The Secret Doctrine is a new play dealing with a skeptic’s investigations into controversial 19th-century occultist and proto-New-Ager Helena Blavatsky. It has its origins in an unrelated screenplay that playwright, SFU professor, and filmmaker Patricia Gruben was working on.
“I was doing research on a different character,” Gruben tells the Straight, “and Blavatsky just kept showing up in every book and article that I read.
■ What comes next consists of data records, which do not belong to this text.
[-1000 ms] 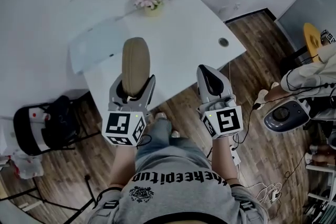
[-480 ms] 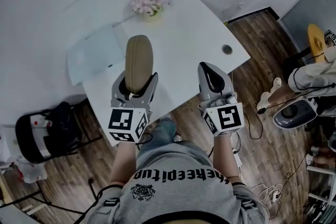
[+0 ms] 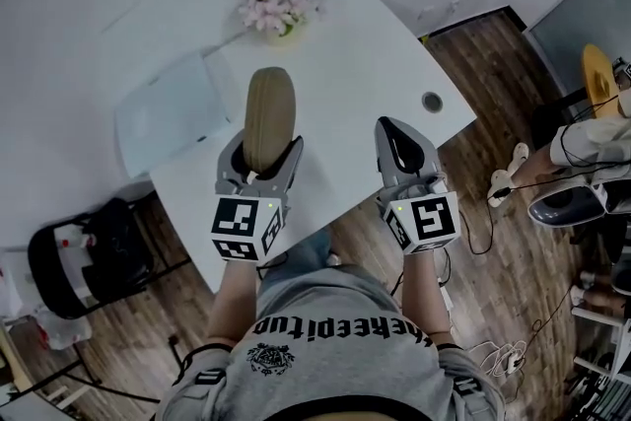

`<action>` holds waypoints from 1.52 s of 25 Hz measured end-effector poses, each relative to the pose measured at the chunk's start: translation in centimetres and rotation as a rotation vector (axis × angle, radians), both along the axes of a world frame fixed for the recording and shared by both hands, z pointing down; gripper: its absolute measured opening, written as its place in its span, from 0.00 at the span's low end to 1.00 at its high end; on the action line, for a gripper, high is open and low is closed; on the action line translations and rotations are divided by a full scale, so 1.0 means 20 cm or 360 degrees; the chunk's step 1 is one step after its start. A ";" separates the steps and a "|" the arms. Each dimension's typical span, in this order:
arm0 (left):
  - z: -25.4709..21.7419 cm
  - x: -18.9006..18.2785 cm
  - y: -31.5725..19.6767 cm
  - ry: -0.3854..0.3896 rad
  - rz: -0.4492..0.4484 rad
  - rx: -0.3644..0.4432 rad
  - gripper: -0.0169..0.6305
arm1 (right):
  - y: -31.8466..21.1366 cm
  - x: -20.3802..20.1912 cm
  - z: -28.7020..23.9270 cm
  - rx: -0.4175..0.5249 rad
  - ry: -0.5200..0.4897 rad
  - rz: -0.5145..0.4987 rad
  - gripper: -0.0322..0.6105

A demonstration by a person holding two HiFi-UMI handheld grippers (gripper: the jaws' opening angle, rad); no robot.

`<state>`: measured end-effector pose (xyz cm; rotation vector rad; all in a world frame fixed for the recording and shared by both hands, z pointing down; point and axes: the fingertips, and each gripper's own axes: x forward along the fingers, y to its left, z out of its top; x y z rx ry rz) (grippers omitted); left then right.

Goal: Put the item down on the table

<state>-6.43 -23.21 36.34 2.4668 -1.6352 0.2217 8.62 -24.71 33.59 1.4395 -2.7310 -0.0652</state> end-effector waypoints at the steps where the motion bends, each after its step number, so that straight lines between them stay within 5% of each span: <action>1: 0.02 0.00 -0.02 0.0001 0.0005 -0.0016 0.49 | -0.02 0.00 0.02 -0.0014 0.0003 0.0004 0.05; 38: 0.92 0.02 -0.48 -0.0169 0.0103 -0.0597 0.49 | -0.36 -0.02 0.46 -0.0393 0.0108 0.0086 0.05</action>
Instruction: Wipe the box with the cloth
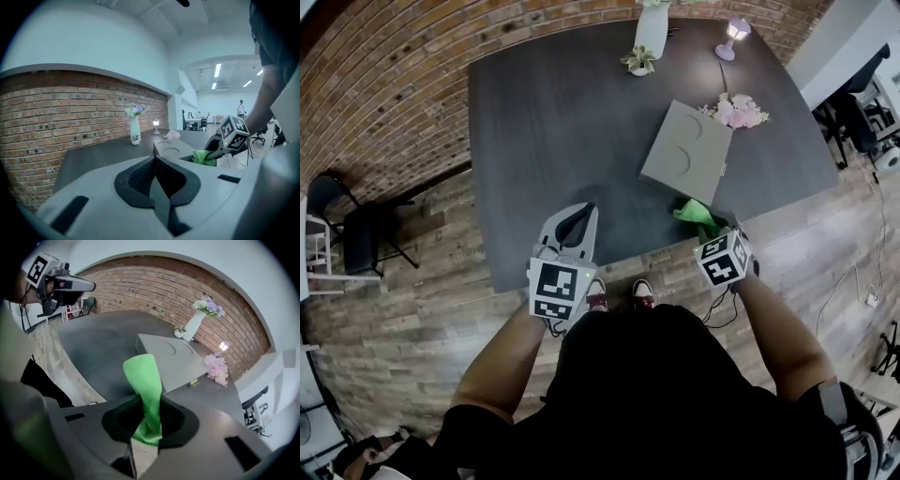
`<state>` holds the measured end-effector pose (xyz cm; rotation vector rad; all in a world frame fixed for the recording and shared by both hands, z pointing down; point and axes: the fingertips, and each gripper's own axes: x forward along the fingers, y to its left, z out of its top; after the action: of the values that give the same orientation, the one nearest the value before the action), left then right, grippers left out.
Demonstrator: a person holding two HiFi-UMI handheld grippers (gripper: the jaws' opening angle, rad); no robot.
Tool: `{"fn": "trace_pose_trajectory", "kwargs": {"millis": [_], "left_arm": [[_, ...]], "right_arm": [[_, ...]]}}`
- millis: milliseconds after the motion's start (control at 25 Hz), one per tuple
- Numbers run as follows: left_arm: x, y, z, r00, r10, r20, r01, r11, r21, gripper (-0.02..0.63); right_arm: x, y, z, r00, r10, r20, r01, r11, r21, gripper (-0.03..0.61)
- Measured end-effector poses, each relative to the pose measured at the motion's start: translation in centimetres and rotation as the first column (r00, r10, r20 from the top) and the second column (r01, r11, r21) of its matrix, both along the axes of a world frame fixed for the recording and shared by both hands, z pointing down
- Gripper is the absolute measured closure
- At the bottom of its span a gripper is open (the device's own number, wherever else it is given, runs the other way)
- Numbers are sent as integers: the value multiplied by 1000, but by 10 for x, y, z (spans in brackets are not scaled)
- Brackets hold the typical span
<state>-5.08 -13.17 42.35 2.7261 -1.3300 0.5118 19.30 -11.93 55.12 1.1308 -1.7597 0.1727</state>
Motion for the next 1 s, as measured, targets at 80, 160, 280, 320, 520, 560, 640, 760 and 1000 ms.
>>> {"fn": "trace_pose_trajectory", "kwargs": {"millis": [80,160,280,320,520,560,640,760,1000], "left_arm": [[-3,-4,3,1000,23,-13,-23,1000,-10,604],[-7,-11,6,999,34,-28,-34,999,-22,604],[-14,-18,7,998,48,-45,-49,998,-29,604],[-17,-19,7,997,54,-51,-56,998,-28,604],[-31,-27,4,994,66,-85,-68,998,-18,604],[-35,-30,4,994,65,-88,-67,998,-18,604],[-40,-32,3,994,70,-86,-71,997,-10,604],[-49,-33,-3,993,86,-81,-85,996,8,604],[-78,-41,-6,994,63,-85,-62,998,11,604]], "right_arm": [[6,2,5,998,24,-55,-25,999,-23,497],[10,1,9,994,58,-90,-62,997,-47,498],[12,-2,11,988,117,-105,-125,990,-69,497],[12,-2,11,985,128,-111,-137,988,-71,497],[3,-7,7,979,158,-129,-169,983,-77,497],[0,-9,6,978,168,-123,-179,981,-81,497],[-4,-14,5,975,193,-108,-203,975,-92,497],[-12,-21,3,973,196,-118,-209,973,-103,497],[-39,-39,1,974,169,-151,-186,977,-106,495]]}}
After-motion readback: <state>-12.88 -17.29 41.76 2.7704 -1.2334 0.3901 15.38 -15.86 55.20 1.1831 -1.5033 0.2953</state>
At first, I tried to push her out of my mind because she wasn’t really my subject, but she was just so fascinating and compelling and charismatic that she kind of took over.”
Gruben and Canadian actor Gabrielle Rose are on their lunch break from a rehearsal at SFU Woodward’s, where The Secret Doctrine—named after Blavatsky’s most famous book—is set to open Tuesday (July 2). “I always had Gabrielle in mind [for the role of Blavatsky] when I was working on the play, because I had seen her in so many different roles,” Gruben says, pointing to films by celebrated Canadian directors like Atom Egoyan, Bruce Sweeney, and Carl Bessai. Similarly, Blavatsky also “played many different characters—sometimes she’s charming and sometimes she’s hateful and sometimes she’s cold…”
“She’s got so many layers to her she’s irresistible,” Rose finishes.
Rose, Gruben, and director Ines Buchli have been developing the play together for some time, with all three on hand to workshop it in 2012. One senses that they have arrived at a deep respect for their subject, even if they acknowledge aspects of her work were likely fraudulent.
“She wanted to promote universal brotherhood, she believed in the equality of all mankind, which was a unique stance to take in the day and age that she was brought up,” Rose says. ‘She lived in India, where there is a huge caste system, and the British had taken over and put everybody below them. So it was a pretty strong political stance she took; there’s that aspect to her nature, and there’s the scientific aspect of her nature.”
Facets of Blavatsky’s writings even anticipated developments in 20th century science, including quantum mechanics. “I think she had a brilliant mind, was probably innately a great scientist,” says Rose, but “her talent was to be a magician, a circus performer, an incredible orator, an entertainer in many ways. So that’s how she kept herself afloat—by producing miracles and phenomena.” The most controversial of these were her communications with the Mahatmas, or Ascended Masters, with whom she claimed to be in contact. Rose explains: “The idea was, if you wanted to communicate with a Mahatma, you wrote the Mahatma a letter, Helena would divine it, and then at some point in the near or far-off future, the Mahatma would answer your letter, and these letters would drop from the ceiling. I mean, it’s funny now, but she didn’t have the technology that we have to create miracles, so she had to make holes in the ceiling and drop the letters down… She must have written thousands of them!”
The multimedia aspects of the play—including visual and lighting effects by Robert Gardiner and a multichannel audio environment with music by Martin Gotfrit—will help put audience members in a state of mind that is receptive to Blavatsky’s “miracles”, as will a freestanding, meditative installation called The Veil of Nature, which you can sign up to visit online, or just drop by to visit, between 3 p.m. and 8 p.m., on the fourth floor of SFU Woodward’s.
Gruben encourages people to come to the play with an open mind, the better to “put yourself in the experiment”, as Blavatsky phrases it. Asked if, in the end, Gruben finds herself identifying more with her skeptic—played by Frank Zotter—or with the play’s believers, she says, “The play is really about that debate, about trying to resolve those contradictions. I continue to be dogged by them.”
The Secret Doctrine plays from Tuesday to Saturday (July 2 to 6) at SFU Woodward’s in the Goldcorp Centre for the Arts.